• The problem
Aside from the pictures, copy the listing exactly.

Raw data Block Start

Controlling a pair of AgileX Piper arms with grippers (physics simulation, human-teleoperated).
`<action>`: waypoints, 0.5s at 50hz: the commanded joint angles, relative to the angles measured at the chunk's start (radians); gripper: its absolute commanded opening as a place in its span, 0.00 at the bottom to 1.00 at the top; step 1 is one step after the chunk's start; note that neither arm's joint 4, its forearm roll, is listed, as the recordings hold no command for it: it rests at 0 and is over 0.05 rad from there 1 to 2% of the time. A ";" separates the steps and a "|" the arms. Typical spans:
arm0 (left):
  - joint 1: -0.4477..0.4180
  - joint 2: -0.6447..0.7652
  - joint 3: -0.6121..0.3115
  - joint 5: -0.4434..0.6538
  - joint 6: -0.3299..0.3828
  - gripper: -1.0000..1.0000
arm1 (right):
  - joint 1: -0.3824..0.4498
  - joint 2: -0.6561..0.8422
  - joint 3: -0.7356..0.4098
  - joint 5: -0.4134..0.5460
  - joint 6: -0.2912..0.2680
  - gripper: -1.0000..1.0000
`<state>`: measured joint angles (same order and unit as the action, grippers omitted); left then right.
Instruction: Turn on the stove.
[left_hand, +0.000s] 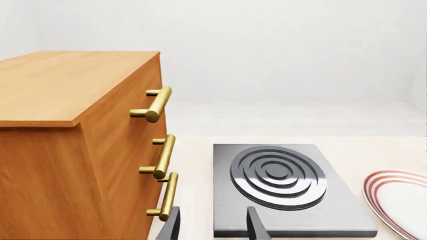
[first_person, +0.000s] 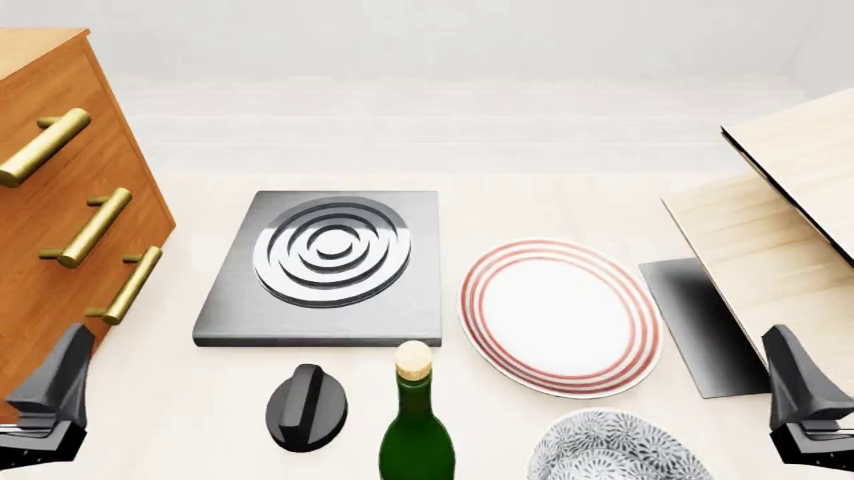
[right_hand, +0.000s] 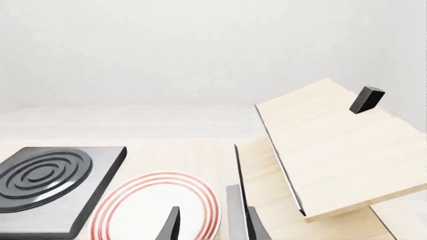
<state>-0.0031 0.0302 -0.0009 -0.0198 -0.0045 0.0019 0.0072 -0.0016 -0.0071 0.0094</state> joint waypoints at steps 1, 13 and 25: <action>-0.007 0.026 0.000 -0.017 -0.010 1.00 | -0.002 0.000 -0.003 0.005 -0.009 1.00; -0.044 0.191 -0.100 -0.031 0.033 1.00 | -0.002 0.003 0.000 0.000 -0.009 1.00; -0.091 0.456 -0.334 0.029 0.063 1.00 | -0.002 -0.001 0.000 0.004 -0.010 1.00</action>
<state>-0.0568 0.3198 -0.1872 -0.0289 0.0411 -0.0001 0.0076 -0.0021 -0.0040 0.0011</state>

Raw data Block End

• Task output
Controlling a pair of AgileX Piper arms with grippers (physics simulation, human-teleoperated).
`<action>`: waypoints, 0.5s at 50hz: the commanded joint angles, relative to the angles measured at the chunk's start (radians); gripper: its absolute commanded opening as a place in its span, 0.00 at the bottom to 1.00 at the top; step 1 is one step after the chunk's start; note that neither arm's joint 4, its forearm roll, is listed, as the recordings hold no command for it: it rests at 0 and is over 0.05 rad from there 1 to 2% of the time. A ";" separates the steps and a "|" the arms. Typical spans:
arm0 (left):
  - joint 1: -0.4477..0.4180
  - joint 2: -0.6447..0.7652
  - joint 3: -0.6121..0.3115
  - joint 5: -0.4434..0.6538
  - joint 6: -0.3299..0.3828
  - gripper: -1.0000..1.0000
arm1 (right):
  - joint 1: -0.3824..0.4498
  - joint 2: -0.6561..0.8422
  - joint 3: -0.7356..0.4098
  - joint 5: -0.4134..0.5460
  - joint 6: -0.2912..0.2680
  - gripper: -1.0000..1.0000
`<state>`: measured joint angles (same order and unit as the action, grippers omitted); left then right.
Instruction: Turn on the stove.
[left_hand, +0.000s] 
[first_person, +0.000s] 
[right_hand, +0.000s] 
<state>-0.0031 0.0302 -0.0009 -0.0198 -0.0045 0.0019 0.0072 -0.0016 -0.0071 0.0094</state> joint waypoints at steps 1, 13 and 25: <action>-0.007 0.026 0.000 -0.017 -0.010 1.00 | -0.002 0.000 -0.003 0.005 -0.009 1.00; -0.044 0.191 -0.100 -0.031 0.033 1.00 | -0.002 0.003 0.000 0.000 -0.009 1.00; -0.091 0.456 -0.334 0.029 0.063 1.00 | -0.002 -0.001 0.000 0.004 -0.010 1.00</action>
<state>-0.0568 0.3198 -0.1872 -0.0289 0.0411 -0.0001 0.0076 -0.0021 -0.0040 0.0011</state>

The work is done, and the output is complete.